New "Face the G8" Game from World Wildlife Fund

[social_buttons] World Wildlife Fund International has an interactive online game up called Face the G8 and it asks the questions “What would you do if you were a member of the G8? Would you choose the right policies that lead us to an environmentally sustainable future, or make the same old empty promises and continue with ‘business as usual’?”

Leaders of the wealthiest industrialized countries on our planet are gathering in L’Aquila, Italy for G8 this week to commit to keeping the global average temperature rise well below 2 degrees Celsius in order to prevent climate change from threatening the future of our planet.

G8 will call for global leadership and a firm commitment on the part of the wealthy world to take responsibility and end rising temperatures and the major devastations of climate change.

“The countries gathering in L’Aquila have the biggest responsibility to show leadership on climate. Without their action we cannot expect the rest of the world to move…It is very simple. A clear commitment to a 2 degree Celsius danger threshold on paper is an absolute must for G8 countries,” Kim Carstensen, the leader of WWF’s Global Climate Initiative tells us. 

WWF shares some of the issues on the table including:

  • long term goals of reducing global emissions by 80 per cent in 2050. 
  • the absolute fact that G8 leaders positively must agree to major emissions reductions for 2020. 
  • a firm statement by the G8 that will send a “powerful signal to the developing world and make it easier for the poorer countries to slash emissions.” 
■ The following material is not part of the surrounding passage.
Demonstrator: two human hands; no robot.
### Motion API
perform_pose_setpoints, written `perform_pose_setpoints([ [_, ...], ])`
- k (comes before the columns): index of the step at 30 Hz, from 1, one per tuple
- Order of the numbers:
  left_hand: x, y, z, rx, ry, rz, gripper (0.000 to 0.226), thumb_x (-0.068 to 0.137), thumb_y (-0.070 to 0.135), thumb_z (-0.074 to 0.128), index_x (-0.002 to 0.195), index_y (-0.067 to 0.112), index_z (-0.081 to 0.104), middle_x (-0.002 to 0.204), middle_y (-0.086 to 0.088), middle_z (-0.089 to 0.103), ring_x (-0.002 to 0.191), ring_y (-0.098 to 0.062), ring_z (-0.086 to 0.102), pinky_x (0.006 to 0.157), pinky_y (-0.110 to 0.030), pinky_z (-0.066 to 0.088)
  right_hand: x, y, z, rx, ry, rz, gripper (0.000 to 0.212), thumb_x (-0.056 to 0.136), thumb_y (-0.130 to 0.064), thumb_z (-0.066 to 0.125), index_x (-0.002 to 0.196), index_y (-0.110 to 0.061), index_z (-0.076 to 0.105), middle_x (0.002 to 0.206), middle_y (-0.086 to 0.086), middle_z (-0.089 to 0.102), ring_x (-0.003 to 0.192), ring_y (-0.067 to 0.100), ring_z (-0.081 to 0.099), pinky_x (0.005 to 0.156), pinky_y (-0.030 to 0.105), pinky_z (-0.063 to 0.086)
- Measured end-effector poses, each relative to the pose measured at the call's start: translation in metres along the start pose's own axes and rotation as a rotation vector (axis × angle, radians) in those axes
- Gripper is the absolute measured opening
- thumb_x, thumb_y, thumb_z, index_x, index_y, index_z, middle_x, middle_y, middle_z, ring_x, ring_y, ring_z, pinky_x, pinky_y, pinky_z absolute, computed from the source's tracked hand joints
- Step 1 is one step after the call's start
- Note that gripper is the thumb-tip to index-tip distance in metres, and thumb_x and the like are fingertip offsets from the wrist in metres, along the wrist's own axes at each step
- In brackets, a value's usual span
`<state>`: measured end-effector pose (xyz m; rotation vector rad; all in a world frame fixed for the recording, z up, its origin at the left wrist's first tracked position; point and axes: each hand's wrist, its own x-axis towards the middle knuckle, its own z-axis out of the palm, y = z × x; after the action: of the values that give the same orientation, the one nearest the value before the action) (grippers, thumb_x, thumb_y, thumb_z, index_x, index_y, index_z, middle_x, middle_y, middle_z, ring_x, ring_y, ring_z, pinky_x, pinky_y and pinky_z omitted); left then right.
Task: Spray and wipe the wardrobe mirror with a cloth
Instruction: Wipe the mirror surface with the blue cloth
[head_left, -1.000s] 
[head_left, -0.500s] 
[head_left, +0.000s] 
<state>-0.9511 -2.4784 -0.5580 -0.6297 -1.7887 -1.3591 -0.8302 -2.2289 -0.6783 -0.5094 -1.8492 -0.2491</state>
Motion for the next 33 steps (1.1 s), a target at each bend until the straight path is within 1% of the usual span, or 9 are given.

Alongside G8 the Major Economies Forum will meet. The MEF was started by the Obama administration this past Spring and is composed of the 17 Major Economies which account for about 80 percent of the world’s emissions. WWF explains:

“MEF should move the debate forward on technology by mobilizing resources for Technology Action Programs, which should focus on technologies of interest to developing countries, such as concentrated solar power, smart electricity grids, energy efficient buildings, systems for monitoring deforestation, and early-warning weather stations.”